Losing Schultz, Honkala and Smith to graduation is going to hurt, so next year is going to be a very different team than the last couple years. Mattson also thinks that former Marquette Redette Amber Huebner will be looked upon even more as a leader.

“It’s going to be a total adjustment for us as a program because also going out with them obviously is Lexi, not being able to return,” he said. “So we just lost three really major players in our program and I’m going to probably have to replace them with freshmen. So we’ve got a big adjustment period because we’ve been able to rely on those three to do a lot of the work for us over the years.

“Even though they might not be the player as Jessica was this year for us and Lexi has been the player for us a couple of years, we were able to get away with it last year a little bit more because we had people like Darby and Sydney to hold the fort down.

“Now we’ve got a whole reconstruction of our team coming up for the future and I like our young kids, but you don’t win many basketball games with young kids I don’t feel at the college level. We need strong juniors and seniors in our program and probably one of the biggest things that will happen in the offseason is can Liz, who (was) having ankle surgery (last) week, get back to playing at full strength?

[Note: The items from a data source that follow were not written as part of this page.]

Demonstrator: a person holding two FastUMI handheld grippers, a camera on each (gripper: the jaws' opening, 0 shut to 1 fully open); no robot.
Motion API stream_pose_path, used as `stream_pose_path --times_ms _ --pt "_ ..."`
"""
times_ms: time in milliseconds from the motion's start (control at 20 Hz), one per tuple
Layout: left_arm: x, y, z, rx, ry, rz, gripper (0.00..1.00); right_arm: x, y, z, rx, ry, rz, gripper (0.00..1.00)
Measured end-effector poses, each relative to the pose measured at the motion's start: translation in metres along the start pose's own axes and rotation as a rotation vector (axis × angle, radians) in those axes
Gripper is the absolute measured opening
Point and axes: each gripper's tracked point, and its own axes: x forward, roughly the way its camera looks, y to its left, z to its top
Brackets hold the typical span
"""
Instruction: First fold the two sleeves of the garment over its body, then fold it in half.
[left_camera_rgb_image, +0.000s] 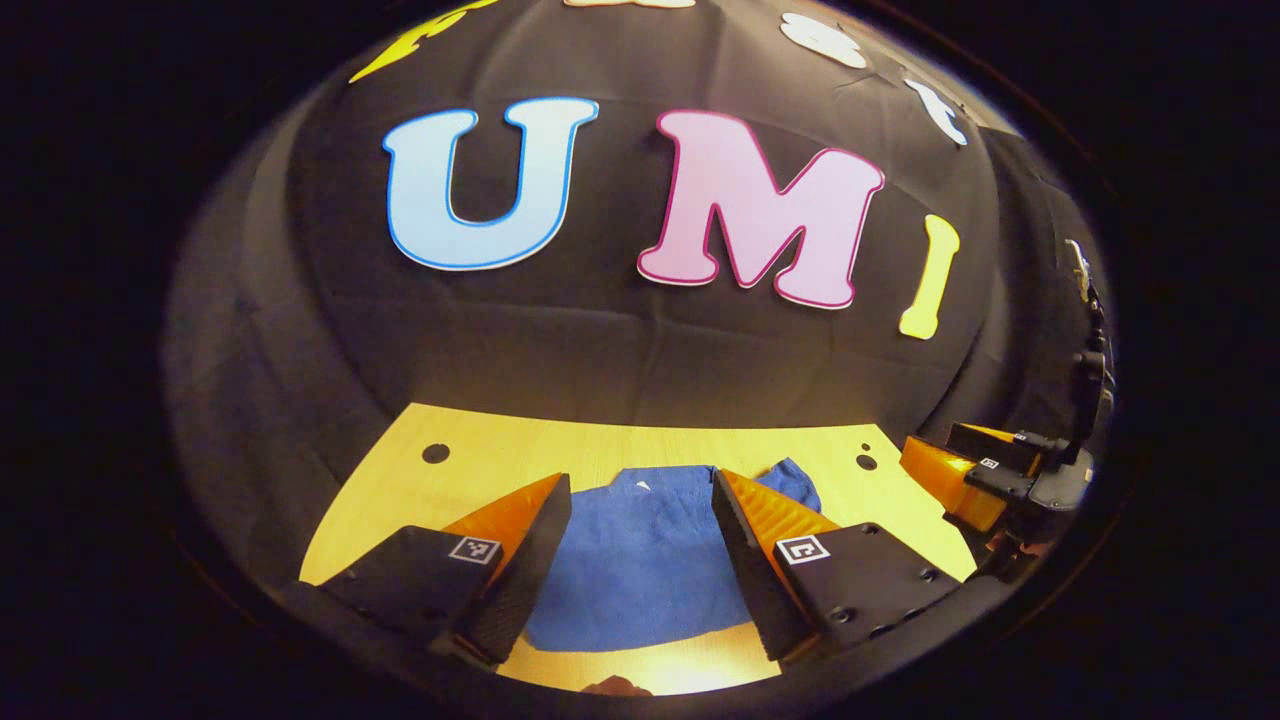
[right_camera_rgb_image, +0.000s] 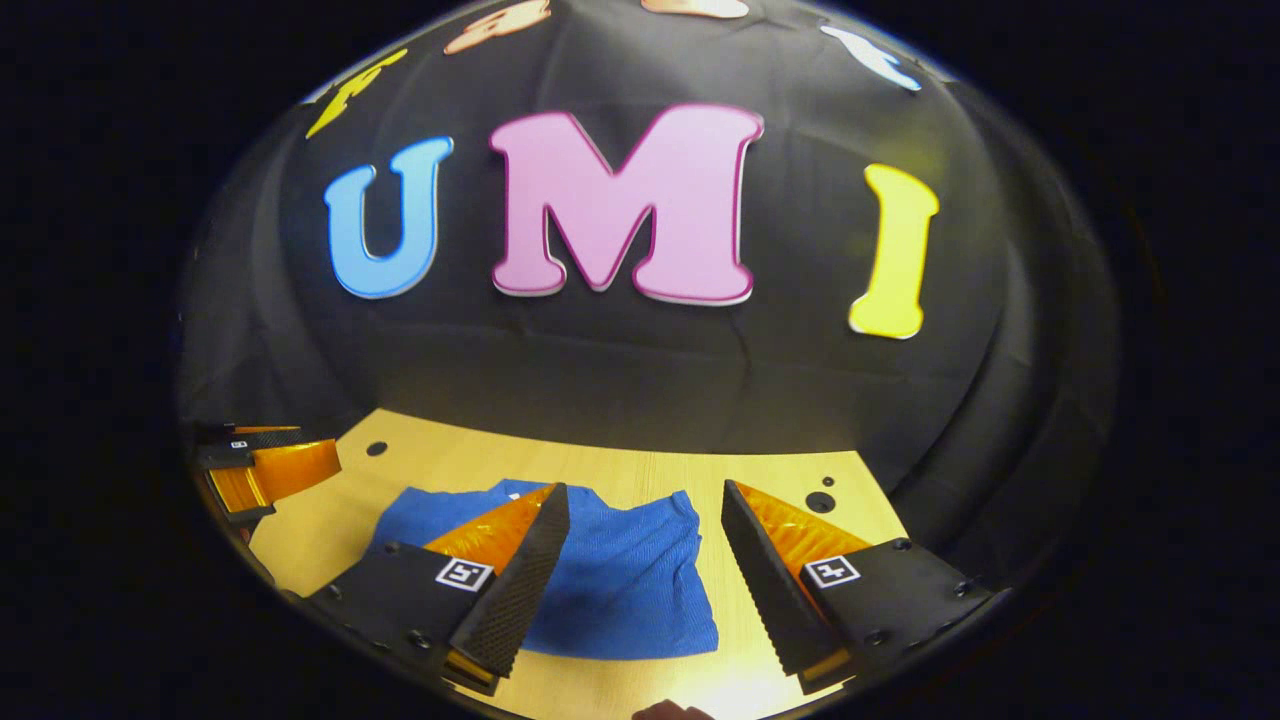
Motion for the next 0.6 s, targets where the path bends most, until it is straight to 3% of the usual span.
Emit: stream_pose_path --times_ms 250,350,600 --pt "-0.122 -0.001 -0.013 0.083 -0.138 0.016 0.83 -0.082 0.005 0.011 0.022 -0.096 -0.01 0.96" --pt "-0.162 -0.008 -0.017 0.117 -0.205 0.011 0.82 -0.114 0.019 0.009 0.063 -0.117 0.021 0.96" --pt "-0.245 -0.026 -0.053 0.032 -0.273 -0.027 0.8 -0.174 0.017 0.001 0.064 -0.158 0.007 0.96"
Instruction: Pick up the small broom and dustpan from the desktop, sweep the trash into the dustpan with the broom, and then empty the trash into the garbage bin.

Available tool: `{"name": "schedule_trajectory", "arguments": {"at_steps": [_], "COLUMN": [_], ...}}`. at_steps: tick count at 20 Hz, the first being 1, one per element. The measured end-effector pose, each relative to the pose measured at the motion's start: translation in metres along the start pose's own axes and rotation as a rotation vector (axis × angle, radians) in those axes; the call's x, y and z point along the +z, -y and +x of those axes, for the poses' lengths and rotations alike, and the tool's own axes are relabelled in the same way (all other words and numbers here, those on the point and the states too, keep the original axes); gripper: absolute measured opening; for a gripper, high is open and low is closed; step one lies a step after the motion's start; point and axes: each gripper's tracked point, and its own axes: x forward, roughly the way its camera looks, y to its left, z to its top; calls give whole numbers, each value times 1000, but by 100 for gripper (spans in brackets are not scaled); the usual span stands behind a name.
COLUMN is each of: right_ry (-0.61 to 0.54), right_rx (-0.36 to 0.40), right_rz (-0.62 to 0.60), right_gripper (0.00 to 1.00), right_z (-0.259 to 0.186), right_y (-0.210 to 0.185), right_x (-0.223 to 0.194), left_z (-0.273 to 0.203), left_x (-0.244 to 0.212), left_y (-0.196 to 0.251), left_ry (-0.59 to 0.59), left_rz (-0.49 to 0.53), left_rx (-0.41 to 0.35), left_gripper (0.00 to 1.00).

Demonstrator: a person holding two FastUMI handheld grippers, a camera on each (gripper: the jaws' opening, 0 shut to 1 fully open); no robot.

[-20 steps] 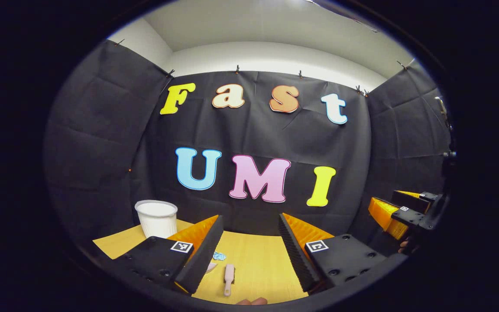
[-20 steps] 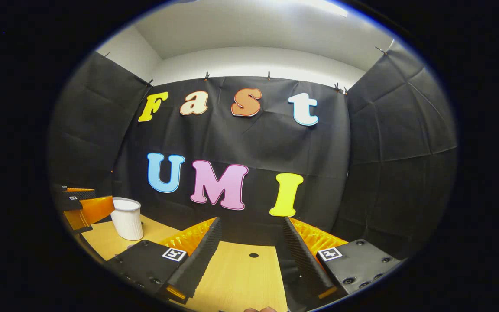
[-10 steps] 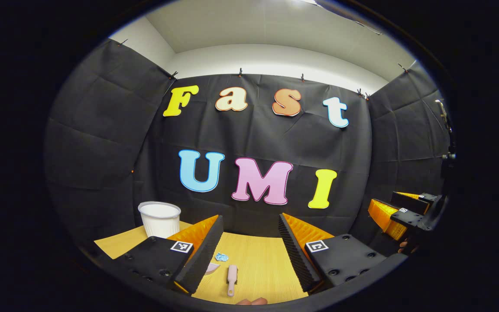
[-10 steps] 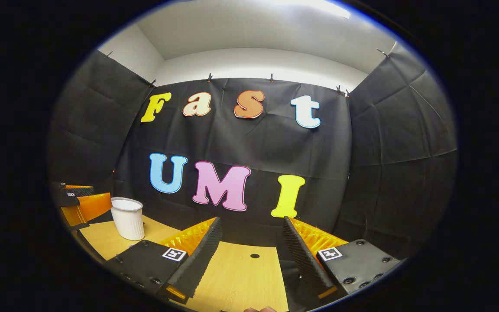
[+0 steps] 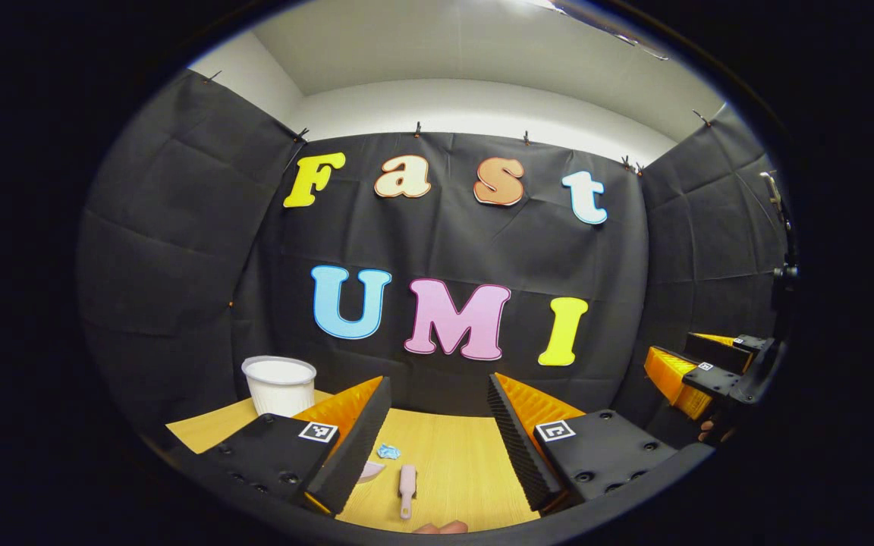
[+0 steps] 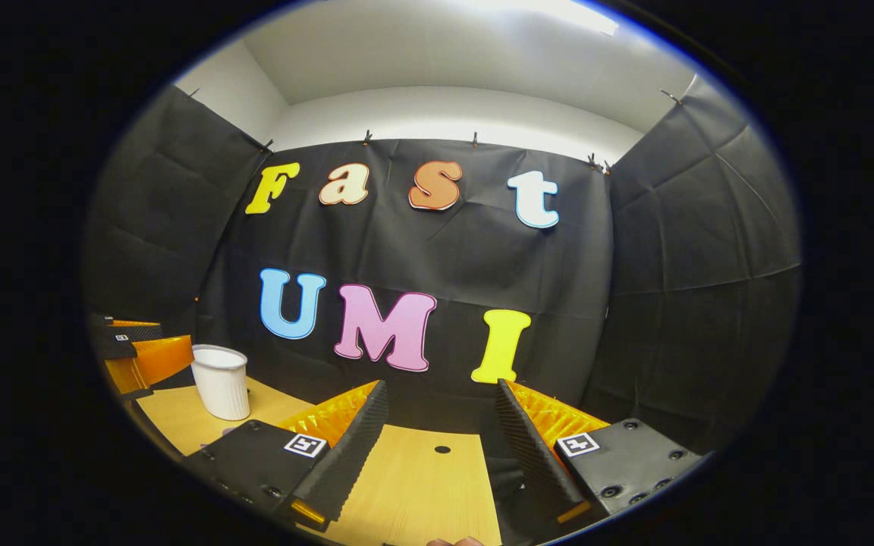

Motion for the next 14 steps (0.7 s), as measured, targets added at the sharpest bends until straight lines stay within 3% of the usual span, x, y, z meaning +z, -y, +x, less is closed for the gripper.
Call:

“We pretty much played this whole season without our two starting guards in Liz and Lexi and had to rely on some young kids to play in those positions and it really affected the outcome of many games.

“Amber’s a leader and she leads by example more so than vocally. She is. I made her a captain right away last year and she’ll be a leader and she gives us everything she’s got every single day.

“That’s not an issue there and Liz will be a great leader for us also. I just hope she can get back to playing at the potential that she can.”

Mattson said some of his incoming players will also have to reach their potential next season quickly as they’ll be relied on early due to the lack of inside players.

“Well, two of them are going to have to,” he said with a laugh. “We had a good recruiting year, but it all depends on what happens in three or four years for them. We signed the No. 20 player in the state of Wisconsin where the first 19 went (NCAA) Division I and the four after her went Division I.

“She’s 6-foot-3 and she played the No. 1 team in the state about (four) weeks ago and scored 30 on them, but she’s also a freshman and it takes a little longer for inside people to develop at this level. You’ve got to get a lot of strength, but she’s going to be a really good basketball player here someday.

“We signed the No. 27 player in the state (of Wisconsin, Vivianne Jende). After all the Division I kids went through, we got the next. She’s 6-foot-2 and kind of a forward/wing, kind of like Erin. She plays really hard, but again, she hasn’t stepped on the court in college and she has no idea right now. She’s actually (was) going to be playing in the semifinals down in the state of Wisconsin (last) week.”

That was before the coronavirus pandemic caused the Wisconsin Interscholastic Athletic Association to cancel the rest of its girls tournament.

“We kind of addressed that issue, but the issue is we’re losing seniors and we’re replacing them with freshmen. The big thing is how do our young kids that we have as freshmen and sophomores right now develop.

“Makaylee, I think she’s got a chance to be a great player here. She’s throwing up double digits almost every game she plays. She scored 19 against Parkside as a freshman.

“Elena showed a lot this year, I thought. She’s gonna be a junior.

“Emily (Mueller)’s got to have a big offseason and I think Sam (Potter) has to have a really big offseason, and potentially Andrea (Perez), too. People that didn’t see quite as many minutes, but they’ve got to make a step in their game and hopefully, we can work on that here before they go home.”